DIRECTIONS FOR THIS TASK — Take the entries below and reproduce exactly the portion that begins at the line containing "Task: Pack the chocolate" and ends at the line containing "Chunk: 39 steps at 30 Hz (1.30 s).", keeping both ends, dropping pictures, and adding nothing else.

Collected data —
::::

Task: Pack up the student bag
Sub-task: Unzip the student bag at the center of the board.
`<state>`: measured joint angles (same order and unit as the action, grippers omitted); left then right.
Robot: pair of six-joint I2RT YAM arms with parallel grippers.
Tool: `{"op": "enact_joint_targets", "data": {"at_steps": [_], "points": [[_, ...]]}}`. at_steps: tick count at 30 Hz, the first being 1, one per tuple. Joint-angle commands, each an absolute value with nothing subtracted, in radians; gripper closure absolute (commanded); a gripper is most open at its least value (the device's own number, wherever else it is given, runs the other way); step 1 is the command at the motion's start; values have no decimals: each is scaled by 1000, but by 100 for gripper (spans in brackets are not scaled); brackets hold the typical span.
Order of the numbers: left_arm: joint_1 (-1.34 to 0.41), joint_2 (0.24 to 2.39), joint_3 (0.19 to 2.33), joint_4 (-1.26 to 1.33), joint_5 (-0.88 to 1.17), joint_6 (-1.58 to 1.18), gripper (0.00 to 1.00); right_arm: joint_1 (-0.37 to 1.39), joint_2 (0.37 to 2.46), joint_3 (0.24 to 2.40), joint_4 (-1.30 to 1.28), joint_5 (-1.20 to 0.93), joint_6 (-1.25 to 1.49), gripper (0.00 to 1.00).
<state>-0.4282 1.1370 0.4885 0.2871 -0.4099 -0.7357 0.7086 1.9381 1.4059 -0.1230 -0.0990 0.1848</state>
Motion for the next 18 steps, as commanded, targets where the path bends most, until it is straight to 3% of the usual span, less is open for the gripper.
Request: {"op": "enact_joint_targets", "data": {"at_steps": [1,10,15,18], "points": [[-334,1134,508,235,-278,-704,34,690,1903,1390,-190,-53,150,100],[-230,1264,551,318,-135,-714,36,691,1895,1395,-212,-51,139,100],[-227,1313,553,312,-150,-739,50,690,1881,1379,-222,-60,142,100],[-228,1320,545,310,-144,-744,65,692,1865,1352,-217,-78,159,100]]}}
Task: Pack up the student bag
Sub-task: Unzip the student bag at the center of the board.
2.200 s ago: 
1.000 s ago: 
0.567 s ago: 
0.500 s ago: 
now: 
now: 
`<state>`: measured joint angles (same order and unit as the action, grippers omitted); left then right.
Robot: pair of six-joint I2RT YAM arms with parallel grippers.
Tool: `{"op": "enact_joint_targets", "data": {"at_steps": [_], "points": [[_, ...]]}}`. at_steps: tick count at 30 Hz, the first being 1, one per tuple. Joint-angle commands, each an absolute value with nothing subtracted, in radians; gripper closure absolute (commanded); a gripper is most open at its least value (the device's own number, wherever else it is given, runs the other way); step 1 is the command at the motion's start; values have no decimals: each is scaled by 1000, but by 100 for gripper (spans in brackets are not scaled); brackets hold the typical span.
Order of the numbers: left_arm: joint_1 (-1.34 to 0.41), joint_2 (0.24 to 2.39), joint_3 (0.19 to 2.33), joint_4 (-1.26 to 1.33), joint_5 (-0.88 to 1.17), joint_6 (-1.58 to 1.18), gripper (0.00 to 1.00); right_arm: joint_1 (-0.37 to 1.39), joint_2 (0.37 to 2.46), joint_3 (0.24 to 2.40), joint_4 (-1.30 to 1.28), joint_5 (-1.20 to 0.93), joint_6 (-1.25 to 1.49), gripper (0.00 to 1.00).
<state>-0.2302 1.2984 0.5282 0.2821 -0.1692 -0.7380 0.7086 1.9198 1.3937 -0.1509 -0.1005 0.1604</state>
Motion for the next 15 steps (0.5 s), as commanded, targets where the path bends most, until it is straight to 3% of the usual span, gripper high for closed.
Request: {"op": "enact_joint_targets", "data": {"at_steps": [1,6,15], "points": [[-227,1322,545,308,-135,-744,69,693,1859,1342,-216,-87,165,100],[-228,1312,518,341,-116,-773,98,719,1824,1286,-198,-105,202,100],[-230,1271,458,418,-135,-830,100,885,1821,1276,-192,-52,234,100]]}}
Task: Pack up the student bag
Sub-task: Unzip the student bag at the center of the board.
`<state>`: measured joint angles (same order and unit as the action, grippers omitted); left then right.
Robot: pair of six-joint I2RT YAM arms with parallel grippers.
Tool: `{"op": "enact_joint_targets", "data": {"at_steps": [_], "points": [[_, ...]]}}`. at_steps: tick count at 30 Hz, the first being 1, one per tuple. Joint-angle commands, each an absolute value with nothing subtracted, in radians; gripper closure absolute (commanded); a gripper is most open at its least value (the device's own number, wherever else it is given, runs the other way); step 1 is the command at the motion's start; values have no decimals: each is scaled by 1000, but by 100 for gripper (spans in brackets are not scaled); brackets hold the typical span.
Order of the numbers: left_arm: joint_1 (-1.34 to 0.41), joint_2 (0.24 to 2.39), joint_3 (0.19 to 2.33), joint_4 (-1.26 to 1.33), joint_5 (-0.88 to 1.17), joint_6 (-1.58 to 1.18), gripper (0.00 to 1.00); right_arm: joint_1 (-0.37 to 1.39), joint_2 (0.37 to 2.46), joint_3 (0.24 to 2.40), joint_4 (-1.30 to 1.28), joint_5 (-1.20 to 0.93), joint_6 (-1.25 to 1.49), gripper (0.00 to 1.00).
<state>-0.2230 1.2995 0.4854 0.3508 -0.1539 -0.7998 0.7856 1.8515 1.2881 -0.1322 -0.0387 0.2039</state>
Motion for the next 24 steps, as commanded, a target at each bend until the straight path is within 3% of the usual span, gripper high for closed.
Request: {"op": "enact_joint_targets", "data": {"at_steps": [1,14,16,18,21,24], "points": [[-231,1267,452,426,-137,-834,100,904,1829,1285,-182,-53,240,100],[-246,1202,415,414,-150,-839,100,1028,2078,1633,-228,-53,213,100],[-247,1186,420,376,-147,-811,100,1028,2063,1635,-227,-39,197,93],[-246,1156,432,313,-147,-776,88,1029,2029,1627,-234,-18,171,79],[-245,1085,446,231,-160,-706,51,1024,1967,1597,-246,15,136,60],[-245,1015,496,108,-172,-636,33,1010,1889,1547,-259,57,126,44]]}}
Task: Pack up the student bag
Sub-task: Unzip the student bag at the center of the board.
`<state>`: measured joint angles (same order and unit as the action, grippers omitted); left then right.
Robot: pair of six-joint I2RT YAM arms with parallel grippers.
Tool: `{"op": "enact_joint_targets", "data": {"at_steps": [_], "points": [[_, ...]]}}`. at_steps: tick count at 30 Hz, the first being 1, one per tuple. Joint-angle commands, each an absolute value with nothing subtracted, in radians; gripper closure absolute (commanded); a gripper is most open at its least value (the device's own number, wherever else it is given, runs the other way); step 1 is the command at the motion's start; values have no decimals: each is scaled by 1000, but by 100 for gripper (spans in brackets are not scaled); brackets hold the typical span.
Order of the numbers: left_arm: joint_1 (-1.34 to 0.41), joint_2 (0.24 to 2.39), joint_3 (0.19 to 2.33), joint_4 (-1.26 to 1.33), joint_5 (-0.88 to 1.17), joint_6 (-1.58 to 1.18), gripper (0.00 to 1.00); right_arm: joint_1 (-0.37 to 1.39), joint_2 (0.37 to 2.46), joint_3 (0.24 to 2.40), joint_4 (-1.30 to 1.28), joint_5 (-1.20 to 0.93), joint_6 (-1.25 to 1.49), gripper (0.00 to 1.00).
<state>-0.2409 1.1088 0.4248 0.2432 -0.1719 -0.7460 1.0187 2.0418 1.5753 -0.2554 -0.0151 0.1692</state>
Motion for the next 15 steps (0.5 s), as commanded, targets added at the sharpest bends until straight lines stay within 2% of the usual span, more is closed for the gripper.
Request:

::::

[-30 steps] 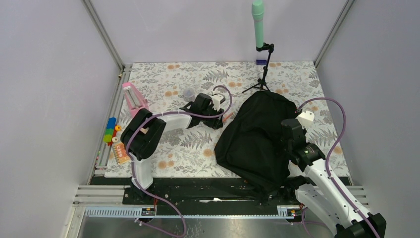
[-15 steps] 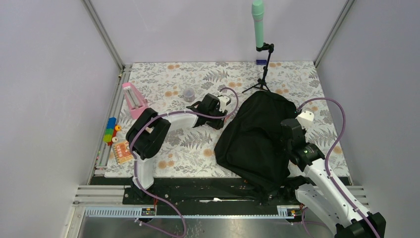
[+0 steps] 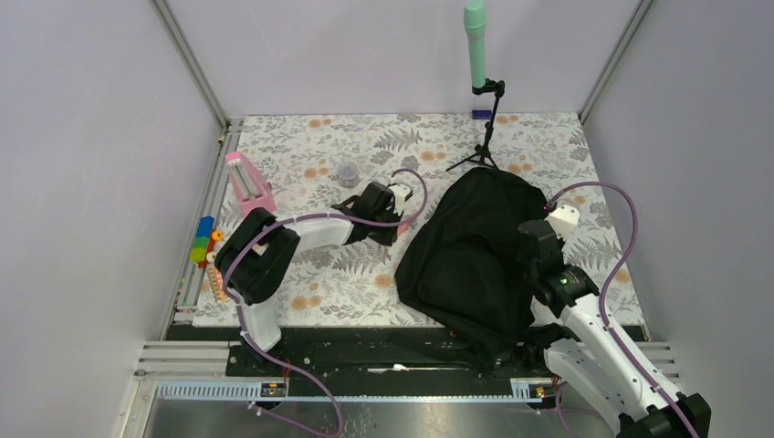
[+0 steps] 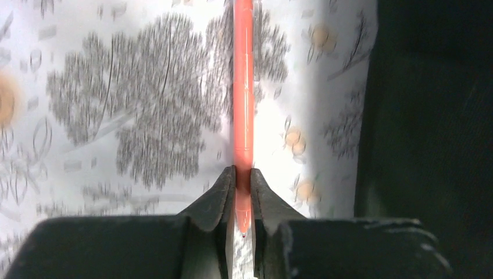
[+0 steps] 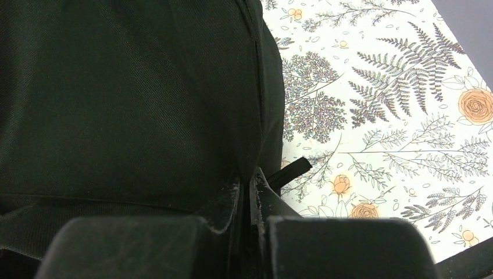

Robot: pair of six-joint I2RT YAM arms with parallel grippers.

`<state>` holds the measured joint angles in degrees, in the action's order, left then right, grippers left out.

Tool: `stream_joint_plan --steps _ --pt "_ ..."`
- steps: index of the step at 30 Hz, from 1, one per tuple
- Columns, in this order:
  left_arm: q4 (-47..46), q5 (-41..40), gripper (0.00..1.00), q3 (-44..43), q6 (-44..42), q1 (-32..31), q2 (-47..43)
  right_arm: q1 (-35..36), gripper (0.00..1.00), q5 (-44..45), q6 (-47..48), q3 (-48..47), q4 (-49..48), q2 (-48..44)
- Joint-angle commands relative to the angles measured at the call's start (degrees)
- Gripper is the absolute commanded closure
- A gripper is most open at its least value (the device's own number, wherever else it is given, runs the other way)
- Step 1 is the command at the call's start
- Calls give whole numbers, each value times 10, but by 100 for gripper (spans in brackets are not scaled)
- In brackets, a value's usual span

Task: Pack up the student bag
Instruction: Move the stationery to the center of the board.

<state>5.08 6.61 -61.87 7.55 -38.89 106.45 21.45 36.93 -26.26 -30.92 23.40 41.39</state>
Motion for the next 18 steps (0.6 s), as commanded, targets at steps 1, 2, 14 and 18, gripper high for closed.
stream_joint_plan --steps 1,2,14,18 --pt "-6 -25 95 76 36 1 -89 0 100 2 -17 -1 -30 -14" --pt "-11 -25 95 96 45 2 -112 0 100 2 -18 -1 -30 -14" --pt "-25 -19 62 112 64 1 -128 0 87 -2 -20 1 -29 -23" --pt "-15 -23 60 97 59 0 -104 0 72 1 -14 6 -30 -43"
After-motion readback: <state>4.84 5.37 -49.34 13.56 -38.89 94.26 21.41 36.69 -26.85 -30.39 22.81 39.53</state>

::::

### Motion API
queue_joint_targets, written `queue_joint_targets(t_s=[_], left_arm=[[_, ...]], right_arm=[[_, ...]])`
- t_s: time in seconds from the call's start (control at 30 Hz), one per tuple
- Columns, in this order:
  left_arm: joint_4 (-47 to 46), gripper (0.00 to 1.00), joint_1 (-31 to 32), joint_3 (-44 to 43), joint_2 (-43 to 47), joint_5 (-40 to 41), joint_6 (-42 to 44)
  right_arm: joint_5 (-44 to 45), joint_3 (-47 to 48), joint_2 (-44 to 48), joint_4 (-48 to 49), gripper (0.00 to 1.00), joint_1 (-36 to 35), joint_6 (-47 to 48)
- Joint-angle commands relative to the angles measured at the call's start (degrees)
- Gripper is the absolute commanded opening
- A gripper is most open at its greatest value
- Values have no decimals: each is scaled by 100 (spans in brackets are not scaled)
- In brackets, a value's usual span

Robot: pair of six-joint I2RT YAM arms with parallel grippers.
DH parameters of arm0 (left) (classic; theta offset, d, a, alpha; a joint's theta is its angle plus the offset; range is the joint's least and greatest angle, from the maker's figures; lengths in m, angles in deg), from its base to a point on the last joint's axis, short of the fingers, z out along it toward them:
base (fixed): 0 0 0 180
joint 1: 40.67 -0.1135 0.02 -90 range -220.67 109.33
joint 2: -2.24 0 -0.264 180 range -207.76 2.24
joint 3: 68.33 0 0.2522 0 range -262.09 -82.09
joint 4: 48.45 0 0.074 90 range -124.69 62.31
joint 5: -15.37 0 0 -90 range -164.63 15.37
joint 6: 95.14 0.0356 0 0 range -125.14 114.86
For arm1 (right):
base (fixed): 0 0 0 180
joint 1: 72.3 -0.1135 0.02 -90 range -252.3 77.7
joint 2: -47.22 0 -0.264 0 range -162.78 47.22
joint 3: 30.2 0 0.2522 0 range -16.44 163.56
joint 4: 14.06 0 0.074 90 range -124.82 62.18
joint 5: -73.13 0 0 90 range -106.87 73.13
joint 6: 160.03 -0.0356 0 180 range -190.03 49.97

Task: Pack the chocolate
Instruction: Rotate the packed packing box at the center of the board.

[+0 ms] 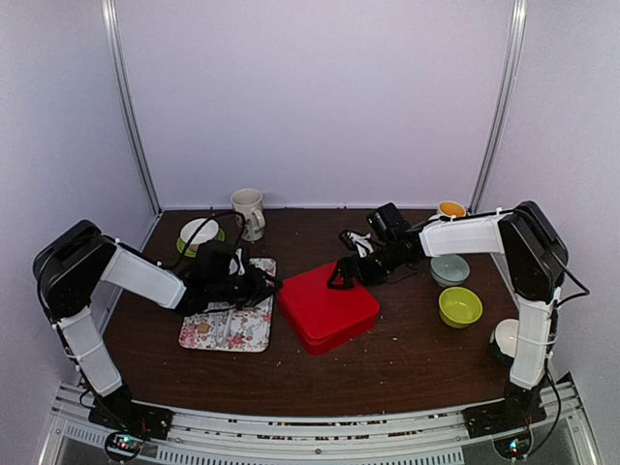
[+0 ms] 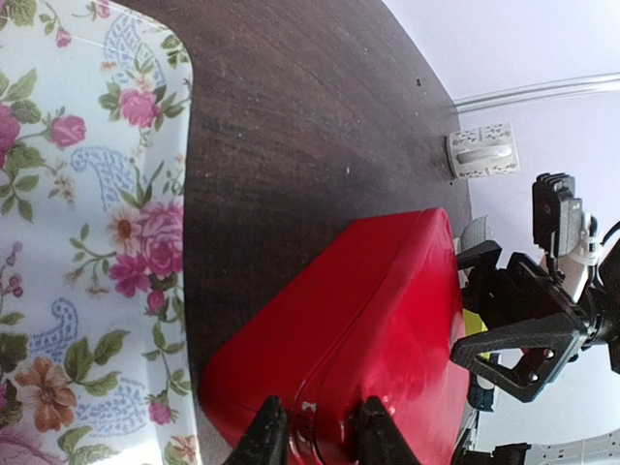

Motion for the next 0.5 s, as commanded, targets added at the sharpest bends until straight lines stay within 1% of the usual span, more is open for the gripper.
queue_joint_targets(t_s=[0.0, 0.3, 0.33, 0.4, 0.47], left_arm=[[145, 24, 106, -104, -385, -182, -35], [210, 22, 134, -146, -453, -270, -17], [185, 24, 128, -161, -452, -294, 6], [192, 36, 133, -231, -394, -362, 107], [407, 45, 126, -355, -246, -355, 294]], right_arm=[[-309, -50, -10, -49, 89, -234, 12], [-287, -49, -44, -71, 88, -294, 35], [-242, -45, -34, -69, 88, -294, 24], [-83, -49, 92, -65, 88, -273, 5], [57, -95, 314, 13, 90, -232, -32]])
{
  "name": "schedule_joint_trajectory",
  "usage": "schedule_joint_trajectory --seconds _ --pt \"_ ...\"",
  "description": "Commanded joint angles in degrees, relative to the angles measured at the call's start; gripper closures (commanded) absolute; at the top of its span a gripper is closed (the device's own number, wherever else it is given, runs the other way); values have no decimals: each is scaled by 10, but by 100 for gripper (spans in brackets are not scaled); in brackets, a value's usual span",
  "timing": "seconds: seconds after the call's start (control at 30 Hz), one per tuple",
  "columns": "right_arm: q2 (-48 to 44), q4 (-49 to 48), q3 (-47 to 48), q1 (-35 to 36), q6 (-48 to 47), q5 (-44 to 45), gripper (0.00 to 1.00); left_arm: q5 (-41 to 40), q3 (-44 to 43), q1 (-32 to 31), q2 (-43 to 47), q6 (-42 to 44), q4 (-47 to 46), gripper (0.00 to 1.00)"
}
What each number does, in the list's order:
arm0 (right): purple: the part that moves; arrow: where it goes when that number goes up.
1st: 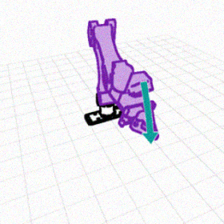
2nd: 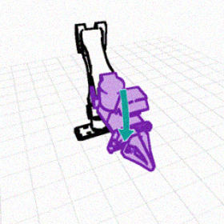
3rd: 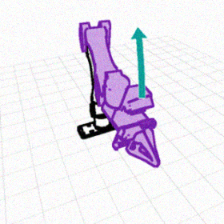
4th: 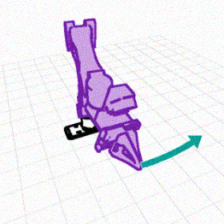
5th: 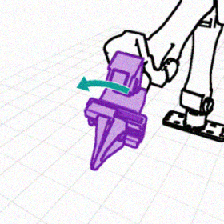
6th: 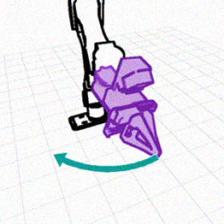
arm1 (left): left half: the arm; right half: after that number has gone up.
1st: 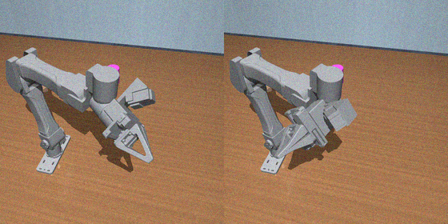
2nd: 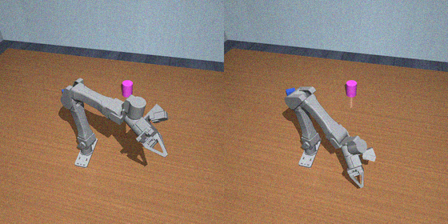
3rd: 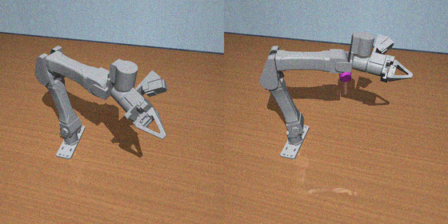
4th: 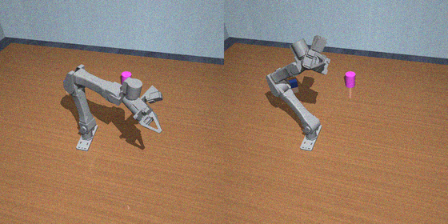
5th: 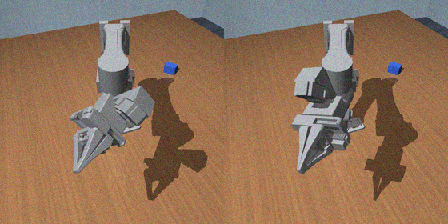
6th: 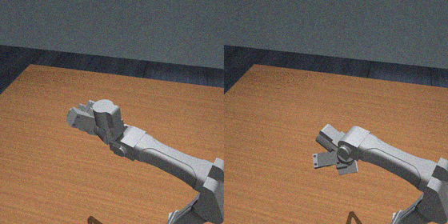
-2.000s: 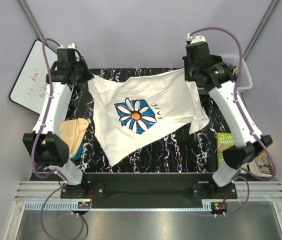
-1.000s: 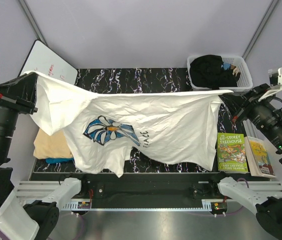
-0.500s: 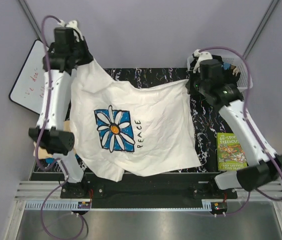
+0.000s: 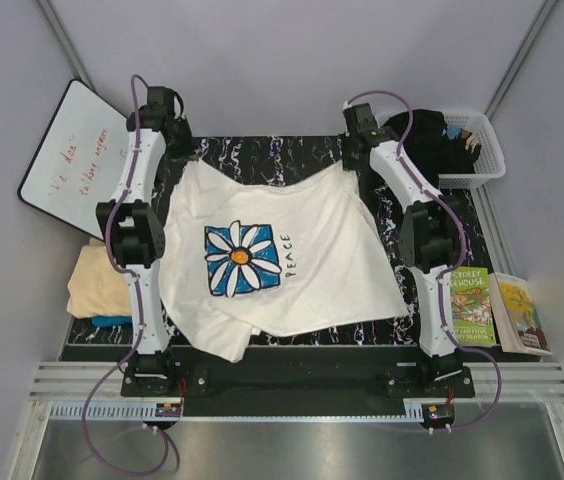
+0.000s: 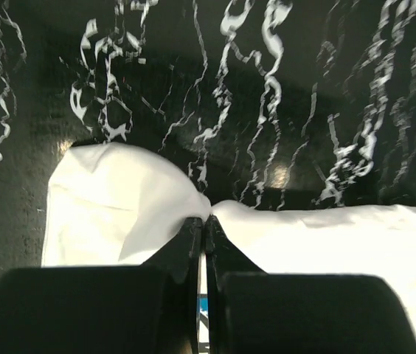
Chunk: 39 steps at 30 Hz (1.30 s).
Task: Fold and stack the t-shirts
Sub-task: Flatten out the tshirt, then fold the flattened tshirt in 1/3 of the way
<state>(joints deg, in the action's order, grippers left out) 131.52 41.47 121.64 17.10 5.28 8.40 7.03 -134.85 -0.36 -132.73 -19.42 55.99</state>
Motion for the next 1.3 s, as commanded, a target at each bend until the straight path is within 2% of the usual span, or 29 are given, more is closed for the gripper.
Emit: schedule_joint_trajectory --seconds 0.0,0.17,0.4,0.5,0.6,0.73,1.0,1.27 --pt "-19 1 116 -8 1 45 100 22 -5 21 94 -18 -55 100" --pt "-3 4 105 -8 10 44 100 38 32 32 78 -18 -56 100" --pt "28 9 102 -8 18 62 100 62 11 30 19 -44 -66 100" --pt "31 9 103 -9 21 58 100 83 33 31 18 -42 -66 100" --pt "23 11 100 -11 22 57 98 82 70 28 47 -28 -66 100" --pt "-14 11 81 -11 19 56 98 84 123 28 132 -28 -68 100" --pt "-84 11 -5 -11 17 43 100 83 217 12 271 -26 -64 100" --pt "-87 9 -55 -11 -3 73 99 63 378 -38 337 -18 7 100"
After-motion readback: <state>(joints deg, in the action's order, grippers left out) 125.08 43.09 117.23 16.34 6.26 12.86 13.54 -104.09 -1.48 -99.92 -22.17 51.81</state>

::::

RESULT OF THIS EXERCISE —
Task: Pack the chocolate
Instruction: Rotate the packed packing box at the center of the board.

[+0 ms] 
[+0 ms] 

Motion for the next 0.5 s, as commanded, targets added at the sharpest bends until straight lines stay within 1% of the usual span, more is open for the gripper.
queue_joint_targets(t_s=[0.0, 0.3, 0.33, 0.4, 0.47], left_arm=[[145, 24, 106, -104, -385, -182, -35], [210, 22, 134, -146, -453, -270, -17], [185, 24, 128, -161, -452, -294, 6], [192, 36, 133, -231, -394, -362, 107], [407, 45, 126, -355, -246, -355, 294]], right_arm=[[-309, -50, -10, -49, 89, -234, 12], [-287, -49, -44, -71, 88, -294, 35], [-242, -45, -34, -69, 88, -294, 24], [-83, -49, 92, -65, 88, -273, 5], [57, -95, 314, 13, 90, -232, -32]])
{
  "name": "schedule_joint_trajectory",
  "usage": "schedule_joint_trajectory --seconds _ --pt \"_ ...\"",
  "description": "Commanded joint angles in degrees, relative to the angles measured at the call's start; gripper closures (commanded) absolute; at the top of its span a gripper is closed (the device's own number, wherever else it is given, runs the other way); values have no decimals: each is scaled by 10, but by 100 for gripper (spans in brackets are not scaled); in brackets, a value's usual span",
  "timing": "seconds: seconds after the call's start (control at 30 Hz), one per tuple",
  "columns": "right_arm: q2 (-48 to 44), q4 (-49 to 48), q3 (-47 to 48), q1 (-35 to 36), q6 (-48 to 47), q5 (-44 to 45), gripper (0.00 to 1.00); left_arm: q5 (-41 to 40), q3 (-44 to 43), q1 (-32 to 31), q2 (-43 to 47), q6 (-42 to 44), q4 (-47 to 46), gripper (0.00 to 1.00)"
}
What each number does, in the list's order:
arm0 (right): purple: the part that moves; arrow: where it goes when that number goes up.
1st: 
2nd: 
3rd: 
4th: 
5th: 
6th: 
arm1 (left): left half: the arm; right half: after that number has gone up.
1st: 
2nd: 
3rd: 
4th: 
5th: 
6th: 
-2.000s: 
-1.000s: 
-0.500s: 
+0.000s: 
+0.000s: 
Chunk: 39 steps at 30 Hz (1.30 s).

No additional answer is expected.